WHAT TO DO — Once you reach the line containing "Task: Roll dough" in the data below, restate each line word for word up to and including the one containing "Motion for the".
-------------------------
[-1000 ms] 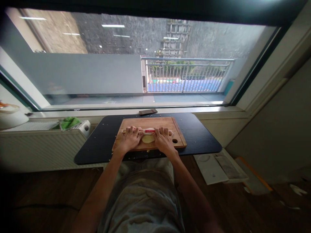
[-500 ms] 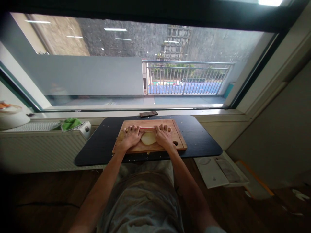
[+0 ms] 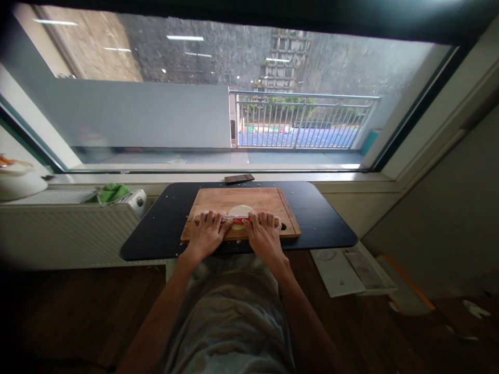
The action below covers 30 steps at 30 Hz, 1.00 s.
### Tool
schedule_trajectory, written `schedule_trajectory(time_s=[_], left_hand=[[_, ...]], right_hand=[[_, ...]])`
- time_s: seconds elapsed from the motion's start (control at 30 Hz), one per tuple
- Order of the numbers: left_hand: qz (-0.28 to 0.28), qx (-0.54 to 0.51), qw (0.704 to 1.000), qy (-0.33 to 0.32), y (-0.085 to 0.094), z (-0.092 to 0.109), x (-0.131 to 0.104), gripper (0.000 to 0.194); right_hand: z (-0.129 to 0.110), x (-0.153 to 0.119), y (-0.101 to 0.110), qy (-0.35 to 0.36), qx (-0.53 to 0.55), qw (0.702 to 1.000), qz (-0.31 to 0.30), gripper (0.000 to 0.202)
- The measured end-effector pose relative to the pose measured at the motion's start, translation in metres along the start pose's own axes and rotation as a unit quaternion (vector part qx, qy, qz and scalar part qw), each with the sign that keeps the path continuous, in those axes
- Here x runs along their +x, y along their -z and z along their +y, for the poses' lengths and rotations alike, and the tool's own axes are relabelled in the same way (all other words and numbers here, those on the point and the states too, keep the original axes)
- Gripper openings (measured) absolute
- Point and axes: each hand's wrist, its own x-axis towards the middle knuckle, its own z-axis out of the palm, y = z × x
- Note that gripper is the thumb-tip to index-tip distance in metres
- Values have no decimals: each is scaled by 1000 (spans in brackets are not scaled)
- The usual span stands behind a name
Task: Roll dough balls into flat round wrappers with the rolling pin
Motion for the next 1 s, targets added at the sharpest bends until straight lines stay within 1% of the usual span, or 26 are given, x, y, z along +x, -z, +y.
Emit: schedule_trajectory(time_s=[0.1,0.23,0.4,0.53,0.67,0.73,0.8,0.87,1.0], left_hand=[[-7,3,1000,4,3,2,2,44],[-27,2,1000,8,7,3,12,45],[-32,-3,999,3,3,0,23,50],[-43,-3,999,8,-3,-6,41,53],[-71,-4,997,23,-9,-10,65,56],[-79,-5,996,29,-12,-10,72,58],[-79,-6,996,36,-13,-10,75,60],[-74,-6,997,37,-13,-9,72,60],[-56,-6,998,26,-5,-8,57,54]], right_hand=[[0,1,-1,-4,3,1000,-3,47],[2,11,-1,-6,1,1000,-27,48],[8,29,-2,-1,8,998,-56,50],[13,47,-9,8,13,997,-70,51],[20,70,-19,13,-4,997,-77,52],[23,81,-22,14,-2,997,-82,51],[24,87,-23,19,6,996,-86,51],[23,86,-22,15,13,996,-82,51],[14,66,-14,-14,6,998,-55,48]])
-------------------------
EXERCISE ANSWER —
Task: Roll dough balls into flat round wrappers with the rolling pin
Motion for the next 1 s, targets added at the sharpest bends until straight lines stay within 1% of the usual span, or 26 are given, x, y, z along +x, -z, +y.

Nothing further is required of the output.